PROMPT: The whole answer is the data below, retyped exactly.

Excerpts from a dataset:
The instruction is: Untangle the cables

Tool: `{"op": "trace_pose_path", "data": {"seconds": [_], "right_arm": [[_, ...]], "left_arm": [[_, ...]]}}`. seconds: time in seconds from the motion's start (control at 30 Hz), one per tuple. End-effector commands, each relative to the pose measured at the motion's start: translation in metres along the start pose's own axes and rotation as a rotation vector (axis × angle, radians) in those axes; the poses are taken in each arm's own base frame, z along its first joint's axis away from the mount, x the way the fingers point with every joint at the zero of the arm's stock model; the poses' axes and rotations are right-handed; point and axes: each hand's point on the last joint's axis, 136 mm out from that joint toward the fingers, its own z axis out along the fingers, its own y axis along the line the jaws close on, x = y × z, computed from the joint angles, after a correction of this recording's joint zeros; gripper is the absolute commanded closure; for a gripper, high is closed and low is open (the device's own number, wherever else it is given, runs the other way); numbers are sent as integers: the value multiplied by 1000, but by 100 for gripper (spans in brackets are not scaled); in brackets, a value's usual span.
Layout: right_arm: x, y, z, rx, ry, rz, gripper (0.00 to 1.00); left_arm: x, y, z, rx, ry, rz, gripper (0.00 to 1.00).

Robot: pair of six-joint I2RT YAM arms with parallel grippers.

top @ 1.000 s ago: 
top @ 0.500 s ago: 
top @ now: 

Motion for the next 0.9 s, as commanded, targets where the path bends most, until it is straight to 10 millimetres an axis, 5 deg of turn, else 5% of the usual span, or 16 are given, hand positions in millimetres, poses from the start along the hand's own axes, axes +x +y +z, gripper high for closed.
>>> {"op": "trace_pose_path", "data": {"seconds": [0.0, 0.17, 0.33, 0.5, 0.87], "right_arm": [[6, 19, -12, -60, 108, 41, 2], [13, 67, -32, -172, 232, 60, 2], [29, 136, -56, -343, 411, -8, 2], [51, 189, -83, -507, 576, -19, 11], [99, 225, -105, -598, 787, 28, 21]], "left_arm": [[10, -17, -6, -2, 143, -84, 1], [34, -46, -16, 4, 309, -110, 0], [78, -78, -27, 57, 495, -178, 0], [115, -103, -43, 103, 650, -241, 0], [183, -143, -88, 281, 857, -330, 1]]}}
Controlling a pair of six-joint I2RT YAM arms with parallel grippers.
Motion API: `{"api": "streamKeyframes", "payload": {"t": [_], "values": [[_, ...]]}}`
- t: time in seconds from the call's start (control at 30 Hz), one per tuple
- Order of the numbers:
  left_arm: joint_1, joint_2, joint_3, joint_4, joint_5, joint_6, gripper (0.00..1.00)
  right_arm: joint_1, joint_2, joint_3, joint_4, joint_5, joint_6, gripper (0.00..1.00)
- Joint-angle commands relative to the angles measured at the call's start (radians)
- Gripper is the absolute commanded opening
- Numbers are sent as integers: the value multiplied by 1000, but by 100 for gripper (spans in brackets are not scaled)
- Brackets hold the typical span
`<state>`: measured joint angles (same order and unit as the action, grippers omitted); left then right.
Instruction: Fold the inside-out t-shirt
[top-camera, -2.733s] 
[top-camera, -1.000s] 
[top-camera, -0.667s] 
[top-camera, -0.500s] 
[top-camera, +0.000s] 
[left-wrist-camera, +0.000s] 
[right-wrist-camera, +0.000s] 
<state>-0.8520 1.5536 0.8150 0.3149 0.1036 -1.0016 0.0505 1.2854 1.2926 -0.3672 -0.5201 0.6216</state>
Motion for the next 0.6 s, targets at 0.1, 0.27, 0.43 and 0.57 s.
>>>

TASK RESULT:
The instruction is: Untangle the cables

Tool: `{"op": "trace_pose_path", "data": {"seconds": [_], "right_arm": [[_, ...]], "left_arm": [[_, ...]]}}`. seconds: time in seconds from the motion's start (control at 30 Hz), one per tuple. End-effector commands, each relative to the pose measured at the motion's start: translation in metres along the start pose's own axes and rotation as a rotation vector (axis × angle, radians) in those axes; the poses are taken in each arm's own base frame, z along its first joint's axis away from the mount, x the way the fingers point with every joint at the zero of the arm's stock model; the poses' axes and rotations are right-handed; point and axes: each hand's point on the last joint's axis, 136 mm out from that joint toward the fingers, its own z axis out along the fingers, its own y axis along the line the jaws close on, x = y × z, computed from the joint angles, after a correction of this recording's joint zeros; gripper is the absolute commanded closure; for a gripper, high is closed and low is open (the device's own number, wherever else it is given, runs the other way); numbers are sent as integers: the value multiplied by 1000, but by 100 for gripper (spans in brackets are not scaled); in brackets, a value's usual span.
Layout: right_arm: x, y, z, rx, ry, rz, gripper (0.00 to 1.00); left_arm: x, y, z, rx, ry, rz, gripper (0.00 to 1.00).

Robot: pair of six-joint I2RT YAM arms with parallel grippers.

top @ 1.000 s ago: 
top @ 0.500 s ago: 
top @ now: 

Motion for the next 0.9 s, as commanded, targets where the path bends most, until it is straight to 10 millimetres an axis, 5 deg of turn, else 5% of the usual span, or 16 are given, hand positions in millimetres, poses from the start along the hand's own axes, axes +x +y +z, gripper high for closed.
>>> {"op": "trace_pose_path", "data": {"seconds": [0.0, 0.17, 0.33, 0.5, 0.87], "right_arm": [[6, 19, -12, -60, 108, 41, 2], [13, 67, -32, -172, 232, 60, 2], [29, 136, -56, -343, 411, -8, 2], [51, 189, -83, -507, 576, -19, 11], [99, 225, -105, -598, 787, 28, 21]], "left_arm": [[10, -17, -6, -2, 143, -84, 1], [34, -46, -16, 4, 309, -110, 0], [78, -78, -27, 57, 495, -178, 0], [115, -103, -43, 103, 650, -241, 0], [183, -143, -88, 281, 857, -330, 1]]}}
Controlling a pair of six-joint I2RT YAM arms with parallel grippers.
Motion API: `{"api": "streamKeyframes", "payload": {"t": [_], "values": [[_, ...]]}}`
- t: time in seconds from the call's start (control at 30 Hz), one per tuple
- Order of the numbers:
  left_arm: joint_1, joint_2, joint_3, joint_4, joint_5, joint_6, gripper (0.00..1.00)
  right_arm: joint_1, joint_2, joint_3, joint_4, joint_5, joint_6, gripper (0.00..1.00)
- Joint-angle commands relative to the angles measured at the call's start (radians)
- Gripper is the absolute commanded opening
- Numbers are sent as integers: the value multiplied by 1000, but by 100 for gripper (spans in brackets are not scaled)
- Brackets hold the typical span
`<state>`: measured joint angles (same order and unit as the action, grippers omitted); left then right.
Instruction: Fold the inside-out t-shirt
[top-camera, -2.733s] 
[top-camera, -1.000s] 
[top-camera, -0.667s] 
[top-camera, -0.500s] 
[top-camera, +0.000s] 
[left-wrist-camera, +0.000s] 
[right-wrist-camera, +0.000s] 
<state>-0.8520 1.5536 0.8150 0.3149 0.1036 -1.0016 0.0505 1.2854 1.2926 -0.3672 -0.5201 0.6216</state>
Motion for the next 0.6 s, targets at 0.1, 0.27, 0.43 and 0.57 s.
>>>

There is no more to add to the answer.